Crime Library: Criminal Minds and Methods

Bambi Bembenek

The Trial

Lawrencia was held for trial, which lasted three weeks. Her lawyer, Donald S. Eisenberger, called thirteen witnesses to the prosecution's thirty-six.

Prosecutor Robert Kramer pieced together a story that Bembenek had intended to frighten Christine into moving out of the house so she could move in. She hadn't planned to kill anyone, but when Christine had recognized her, she had pulled the trigger.

Against Bembenek were the following witnesses:

Frances Zess, mother of Judy Zess, claims she heard statements at a dinner party a few months before the murder, made by Lawrencia Bembenek, to the effect of having the victim "blown away."

Judy Zess, a former roommate of Bembenek and Schultz, confirmed what her mother said and added that she had seen a green jogging suit in the apartment she shared with Schultz and Bembenek, and that she knew that Bembenek had owned clothesline similar to that found bound around the victim's hands. Also that Bembenek owned a blue bandanna.

Kathryn Morgan saw a woman resembling Virginia Bembenek, Laurie's mother, rummaging through a dumpster on June 18 near Bembenek's apartment.

Gary Shaw said he had seen Bembenek in a green jogging suit.

Marilyn Gehrt, who owned The Olde Wig World Shoppe, remembered Bembenek purchasing a wig.

John Schultz, Fred's brother, testified that Sean had told him he hadn't seen anything the night of his mother's murder and that the killer had covered his face completely.

Bembenek's defense relied on a switched gun theory: Before the crime, someone replaced Schultz's off-duty gun with one that looked like it. Then that person killed the victim, and when the gun at the apartment was examined, it had not been used. Then during the next 22 days, the same person switched the guns again, and the tests showed that Schultz's off-duty gun killed the victim. (What saves this person is the incredible luck that no one thought to record the serial numbers—unless the police department was in on it.)

Trying to cast some doubt, the defense used the following people:

Sharon Niswonger, who lived in the apartment across from Schultz and Bembenek, says that Judy Zess visited her, asked to use the restroom, and left. The next person to use it found it clogged, and a plumber pulled out a reddish-brown wig.

Bembenek's mother, who seemed not to have been the person seen at the dumpster.

Bembenek herself, who made the mistake of wearing a Victorian blouse when she testified, making the jury members feel manipulated.

Bembenek was found guilty of first-degree murder and sentenced to life in prison in Taycheedah Correctional Institute in Fond du Lac County.

What jurors did not hear at the trial: Schultz's ties to Horenberger or that Horenberger was later convicted of robbing Judy Zess, and that one of the perpetrators in that robbery wore a wig.
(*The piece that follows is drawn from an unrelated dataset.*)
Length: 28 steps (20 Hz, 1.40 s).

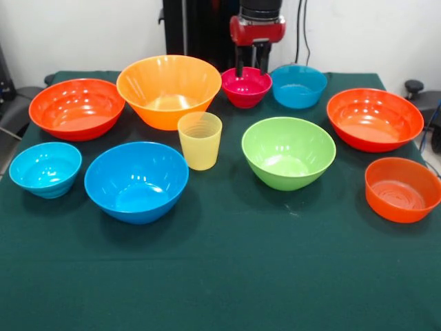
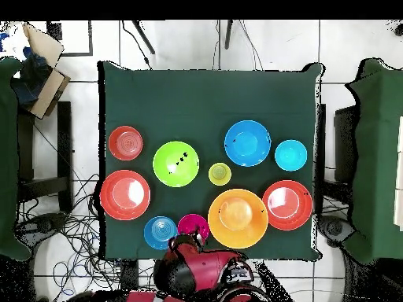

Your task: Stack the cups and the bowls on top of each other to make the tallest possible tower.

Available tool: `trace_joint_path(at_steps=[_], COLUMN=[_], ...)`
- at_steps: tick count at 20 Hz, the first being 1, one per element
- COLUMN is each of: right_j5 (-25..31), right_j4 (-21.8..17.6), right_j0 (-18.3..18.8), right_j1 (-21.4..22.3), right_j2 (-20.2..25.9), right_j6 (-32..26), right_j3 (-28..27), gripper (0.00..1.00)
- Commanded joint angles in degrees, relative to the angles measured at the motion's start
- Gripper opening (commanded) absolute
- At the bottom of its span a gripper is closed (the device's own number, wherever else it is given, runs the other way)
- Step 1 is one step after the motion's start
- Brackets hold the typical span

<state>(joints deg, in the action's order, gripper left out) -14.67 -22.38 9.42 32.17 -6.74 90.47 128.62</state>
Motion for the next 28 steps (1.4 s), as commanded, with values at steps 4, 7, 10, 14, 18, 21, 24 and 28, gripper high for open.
trace_joint_path(at_steps=[4,7,10,14,18,21,24,28], right_j5=[8.16,9.84,11.04,11.06,8.79,6.59,4.10,3.03], right_j4=[-4.69,-5.07,-5.16,-5.07,-4.84,-4.92,-4.86,-3.86], right_j0=[5.09,6.24,5.58,3.23,0.38,-1.06,-2.64,-5.25], right_j1=[3.76,4.47,5.26,3.62,0.57,-1.84,-4.55,-7.48], right_j2=[6.32,7.62,7.36,5.47,3.04,1.52,-0.35,-2.11], right_j6=[4.47,4.04,3.93,3.95,4.63,4.94,5.23,5.67], right_j3=[-0.05,-0.33,-0.38,-2.36,-4.62,-6.02,-7.84,-10.01], gripper=[1.00,1.00,1.00,1.00,1.00,1.00,1.00,1.00])
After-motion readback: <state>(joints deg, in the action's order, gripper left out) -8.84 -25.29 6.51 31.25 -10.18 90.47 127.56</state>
They did not hear the testimony of the two nurses, what Christine had told her divorce attorney, or the idea that Fred could have left another revolver at home and given his off-duty weapon to the killer, then replaced it.

Laurie at Taycheedah, 1989 (George Anich)
Laurie at Taycheedah,
1989 (George Anich)

They also did not hear that Judy Zess's boyfriend blamed Fred Schultz for the death of his best friend and claimed he would get even, according to Bembenek.

 

After Bembenek's conviction, Fred moved to Florida and they divorced. He later said he believed she had killed Christine.

There were three separate appeals, all of which Bembenek lost.